When a matrix of size m × n is multiplied with a matrix of size n × p, it produces a matrix of size m × p and requires m × n × p scalar multiplications.
Return the minimum number of scalar multiplications needed to compute the product of the entire chain.
Examples
Example 1
Input: arr = [2, 1, 3, 4]
Output: 20
Explanation: There are 3 matrices: M1 (2×1), M2 (1×3), M3 (3×4). Two possible parenthesizations:
- ((M1 × M2) × M3): Cost of M1×M2 = 2×1×3 = 6 (produces 2×3 matrix), then (result)×M3 = 2×3×4 = 24. Total = 6 + 24 = 30.
- (M1 × (M2 × M3)): Cost of M2×M3 = 1×3×4 = 12 (produces 1×4 matrix), then M1×(result) = 2×1×4 = 8. Total = 12 + 8 = 20.
The minimum is 20, achieved by the second parenthesization.
Example 2
Input: arr = [1, 2, 3, 4, 3]
Output: 30
Explanation: There are 4 matrices: M1 (1×2), M2 (2×3), M3 (3×4), M4 (4×3). The optimal parenthesization is ((M1 × M2) × M3) × M4:
- M1 × M2 = 1×2×3 = 6 (produces 1×3)
- (M1M2) × M3 = 1×3×4 = 12 (produces 1×4)
- ((M1M2)M3) × M4 = 1×4×3 = 12 (produces 1×3)

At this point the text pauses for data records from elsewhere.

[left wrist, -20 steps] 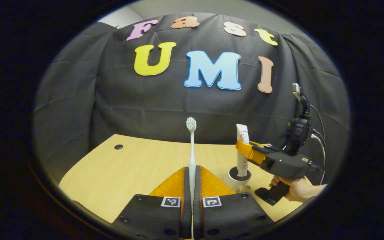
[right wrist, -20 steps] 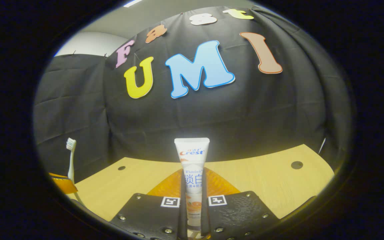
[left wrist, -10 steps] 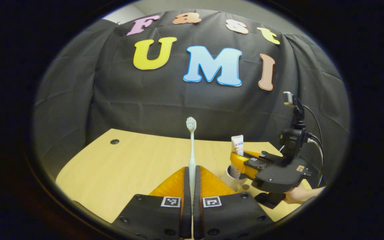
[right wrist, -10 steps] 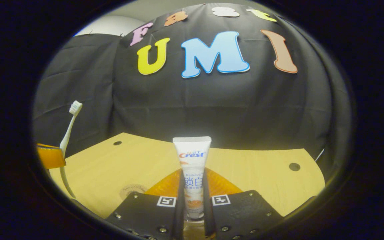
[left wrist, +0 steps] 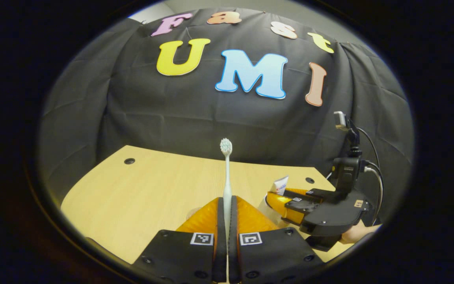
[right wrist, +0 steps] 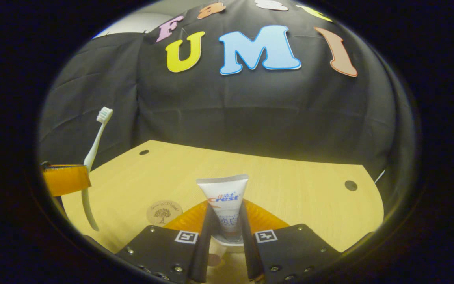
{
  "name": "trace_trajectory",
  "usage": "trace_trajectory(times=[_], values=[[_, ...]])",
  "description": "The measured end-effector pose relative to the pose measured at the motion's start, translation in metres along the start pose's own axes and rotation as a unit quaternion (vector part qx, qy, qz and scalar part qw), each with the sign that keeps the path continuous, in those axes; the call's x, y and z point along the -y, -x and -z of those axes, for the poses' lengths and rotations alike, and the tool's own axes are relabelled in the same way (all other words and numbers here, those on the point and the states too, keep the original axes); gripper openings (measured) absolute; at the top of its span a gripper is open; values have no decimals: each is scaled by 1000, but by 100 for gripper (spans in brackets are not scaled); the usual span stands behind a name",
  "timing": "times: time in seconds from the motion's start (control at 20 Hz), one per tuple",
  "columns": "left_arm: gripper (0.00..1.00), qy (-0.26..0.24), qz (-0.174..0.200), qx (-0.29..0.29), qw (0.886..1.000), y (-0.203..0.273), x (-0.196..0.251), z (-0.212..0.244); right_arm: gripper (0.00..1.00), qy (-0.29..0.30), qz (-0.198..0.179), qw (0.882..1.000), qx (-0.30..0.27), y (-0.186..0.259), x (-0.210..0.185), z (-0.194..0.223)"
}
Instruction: Put the toothbrush and toothpaste on the desktop into the cup, then pick up the cup and place it on the coaster on the desktop.
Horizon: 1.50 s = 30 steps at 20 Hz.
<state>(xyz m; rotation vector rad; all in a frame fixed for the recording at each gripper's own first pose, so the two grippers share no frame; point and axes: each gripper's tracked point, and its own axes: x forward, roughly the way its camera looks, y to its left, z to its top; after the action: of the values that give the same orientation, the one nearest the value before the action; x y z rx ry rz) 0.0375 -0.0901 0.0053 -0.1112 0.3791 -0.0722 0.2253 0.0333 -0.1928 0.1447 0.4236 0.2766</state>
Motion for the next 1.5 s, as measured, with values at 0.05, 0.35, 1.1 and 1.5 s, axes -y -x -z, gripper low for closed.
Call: trace_trajectory(times=[0.05, 0.35, 1.1, 1.5], values=[[10, 2, 4, 0, 1000, -1, 1, 1, 41, -1, 1, 1000, -4, 1, 0, 1], [10, 4, 21, 8, 1000, -12, 3, -3, 68, -11, 6, 999, 38, 23, 1, -34], [9, 111, 122, 134, 977, -58, 46, -58, 86, -91, 80, 985, 120, 182, 42, -78], [9, 145, 146, 146, 968, -88, 72, -59, 86, -103, 105, 986, 82, 215, 61, -36]])
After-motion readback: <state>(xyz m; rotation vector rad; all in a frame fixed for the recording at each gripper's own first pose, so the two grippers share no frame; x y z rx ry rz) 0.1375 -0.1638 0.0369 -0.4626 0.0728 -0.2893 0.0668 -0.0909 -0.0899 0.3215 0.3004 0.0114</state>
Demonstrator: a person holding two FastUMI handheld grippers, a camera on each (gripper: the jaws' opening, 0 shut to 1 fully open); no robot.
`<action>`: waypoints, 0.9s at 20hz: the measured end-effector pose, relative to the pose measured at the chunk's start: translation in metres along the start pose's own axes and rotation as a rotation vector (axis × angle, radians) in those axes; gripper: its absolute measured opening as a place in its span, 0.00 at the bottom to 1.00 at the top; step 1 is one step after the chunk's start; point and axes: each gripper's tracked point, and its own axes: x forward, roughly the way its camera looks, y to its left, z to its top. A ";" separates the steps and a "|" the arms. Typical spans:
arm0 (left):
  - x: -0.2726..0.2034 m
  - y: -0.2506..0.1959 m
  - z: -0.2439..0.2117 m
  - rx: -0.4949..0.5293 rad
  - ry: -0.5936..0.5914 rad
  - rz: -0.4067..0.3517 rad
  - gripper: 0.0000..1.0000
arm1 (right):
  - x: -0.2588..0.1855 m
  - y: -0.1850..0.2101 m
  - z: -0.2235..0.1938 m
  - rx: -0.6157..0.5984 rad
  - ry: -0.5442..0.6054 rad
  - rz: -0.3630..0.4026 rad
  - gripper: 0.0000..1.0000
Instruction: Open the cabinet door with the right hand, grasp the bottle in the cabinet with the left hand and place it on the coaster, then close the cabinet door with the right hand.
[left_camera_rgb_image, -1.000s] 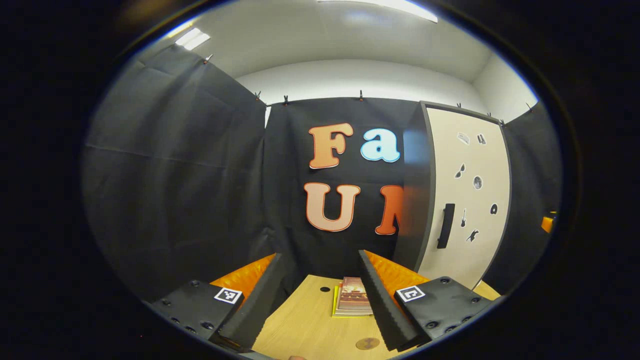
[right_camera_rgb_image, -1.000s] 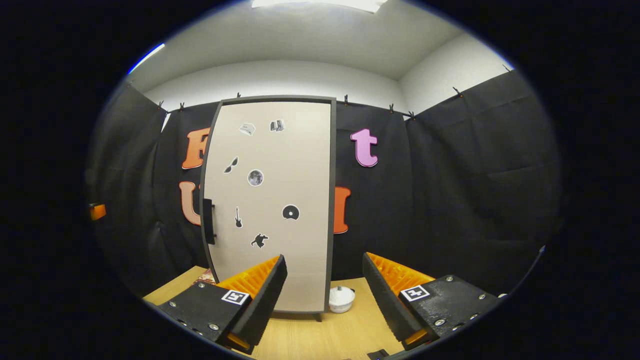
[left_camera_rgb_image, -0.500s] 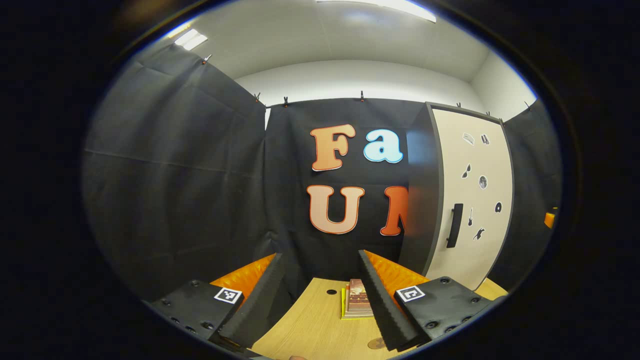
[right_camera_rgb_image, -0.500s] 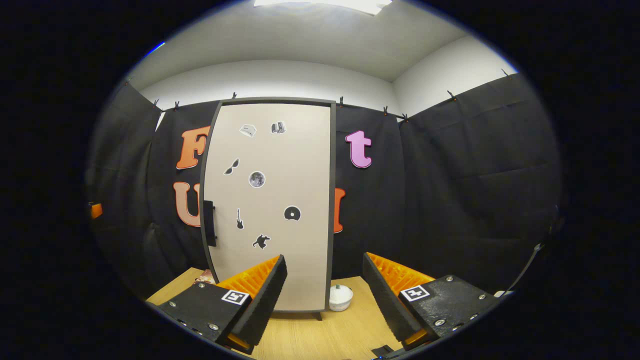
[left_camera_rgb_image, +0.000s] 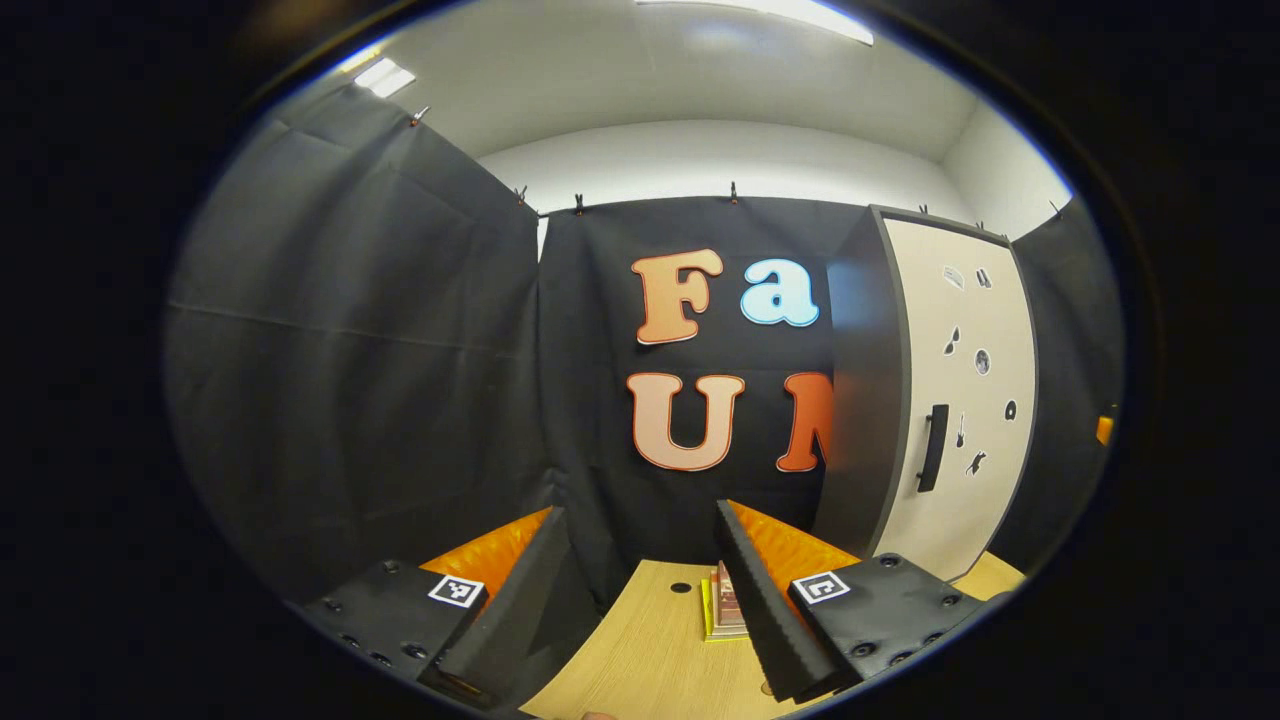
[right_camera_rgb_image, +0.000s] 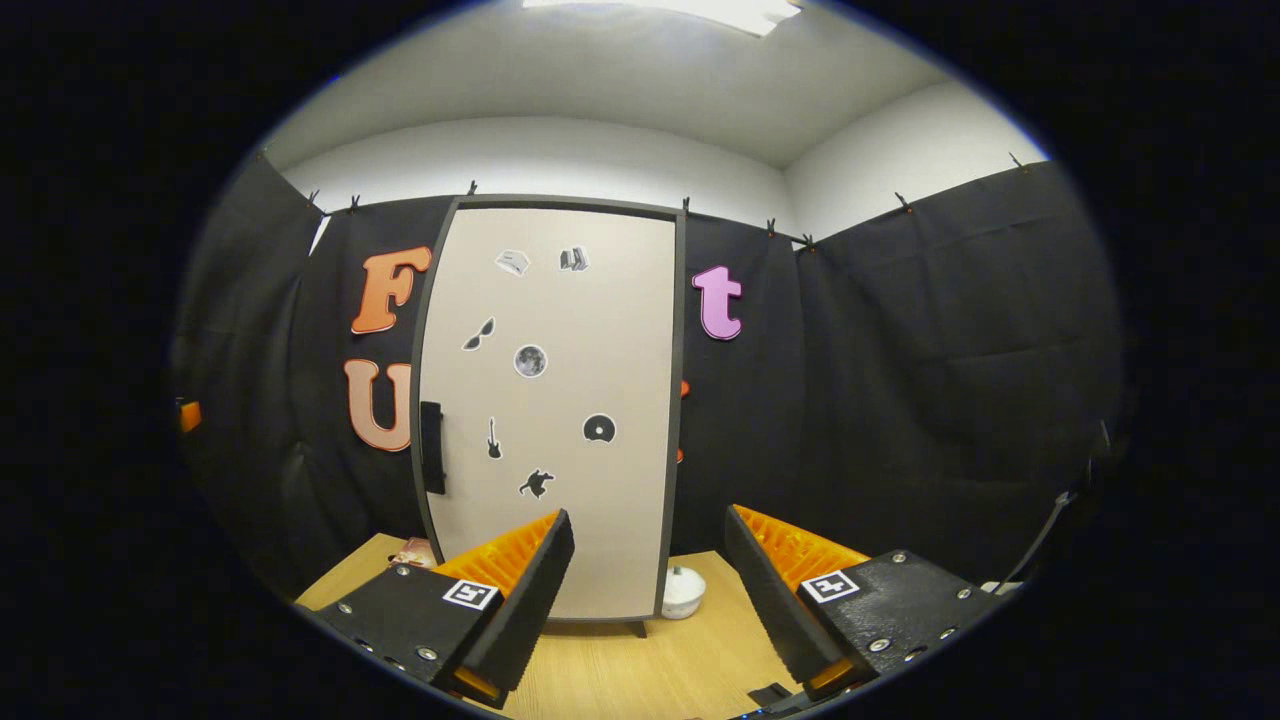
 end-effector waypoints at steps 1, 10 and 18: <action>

- Total = 6 + 12 + 12 = 30.
Example 3
Input: arr = [3, 4]
Output: 0
Explanation: There is only one matrix (3×4). No multiplication is needed, so the cost is 0.
Constraints
- 2 ≤ arr.size() ≤ 100
- 1 ≤ arr[i] ≤ 200
Editorial
Brute Force
Intuition
The most natural approach is to try every possible way of parenthesizing the chain and pick the one with the fewest multiplications.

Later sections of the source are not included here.